If you’re counting carbs and fat, or simply want a lighter and (even) more plant-based option, substitute a vegan or similar, non-dairy cheese for the mozzarella and serve with garlic-herb cauliflower rice. Make your own cauliflower rice using a food processor, otherwise buy pre-packaged, plain cauliflower rice in the produce or frozen food section. Heat it up in the microwave or in a skillet with butter or margarine, chopped fresh parsley and basil, and fresh garlic. Don’t have fresh herbs, or looking for an easier route? Use a salt-free Italian dried herb seasoning; if it doesn’t have garlic powder, also add it.

Baked portabello mushrooms

I have made these with and without the pesto. If you don't have pesto, use a good quality olive oil and balsamic vinegar. A pre-made balsamic "glaze" also tastes delicious, as well.

Course: Main Course
Cuisine: Italian
Keyword: dinner, leftovers, lunch, main course, mushroom, vegan, vegetarian
Servings: 4
  • 4-5 portabello mushroom caps (look for medium and large caps)
  • 8 oz shredded or cubed mozzarella cheese
  • 1 large tomato (substitute sun-dried tomatoes, if making this recipe when tomatoes are out of season)
  • 1 jar good quality basil pesto (can find with Italian foods, tomato sauce and canned tomatoes or also in the fresh/store-made foods at most grocery stores – I reccomend the fresh, if you can find it)
  • Salt and pepper (to taste)
If not using pesto:
  • Olive oil
  • Dried salt-free Italian herb blend
  • Balsamic vinegar (optional)
  1. Preheat oven to 400° Fahrenheit.

  2. If using fresh tomato, slice into 1/4" thick slices and set aside.

    If using a ball of mozzarella, also cut into 1/4" thick slices and set aside.

    Stir pesto and check for seasoning. Add additional salt and pepper, if needed, to taste, or drizzle in a little olive oil, if the pesto looks too dry.

Assembly & Cooking
  1. If using pesto: Top each mushroom cap with a tablespoon of pesto and spread to coat. Add 1-2 slices of fresh or sun-dried tomato, and 1-2 slices of mozzarella or 3 tablespoons shredded mozzarella. Season with salt and pepper to taste.

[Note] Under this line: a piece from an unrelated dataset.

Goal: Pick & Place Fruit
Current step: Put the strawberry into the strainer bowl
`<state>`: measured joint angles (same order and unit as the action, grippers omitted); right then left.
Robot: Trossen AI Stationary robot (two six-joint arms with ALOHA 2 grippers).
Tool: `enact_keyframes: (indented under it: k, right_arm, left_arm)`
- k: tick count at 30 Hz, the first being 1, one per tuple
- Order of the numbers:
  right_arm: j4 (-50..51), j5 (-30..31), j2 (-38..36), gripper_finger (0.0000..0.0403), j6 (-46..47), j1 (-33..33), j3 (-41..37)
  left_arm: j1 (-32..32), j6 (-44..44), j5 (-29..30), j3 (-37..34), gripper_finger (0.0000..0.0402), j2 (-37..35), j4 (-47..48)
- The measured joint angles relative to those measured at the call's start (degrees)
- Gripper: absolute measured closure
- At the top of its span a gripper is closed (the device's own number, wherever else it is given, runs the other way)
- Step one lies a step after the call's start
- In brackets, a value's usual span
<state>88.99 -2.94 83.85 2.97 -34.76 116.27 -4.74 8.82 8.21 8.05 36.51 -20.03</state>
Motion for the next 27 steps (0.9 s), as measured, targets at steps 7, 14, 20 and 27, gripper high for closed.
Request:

    If not using pesto: Top with 1-2 slices of fresh or sun-dried tomato, and 1-2 slices of mozzarella or 3 tablespoons shredded mozzarella. Drizzle with olive oil and balsamic (if using), and sprinkle with 1/4 teaspoon Italian seasoning.

  2. Bake mushroom caps at 400° Farenheit for 15-20 minutes or until mushrooms have shrunk and cheese is melted and brown.

  3. Serve on top of cooked pasta that has been tossed with remaining pesto sauce, or with garlic-herb cauliflower rice.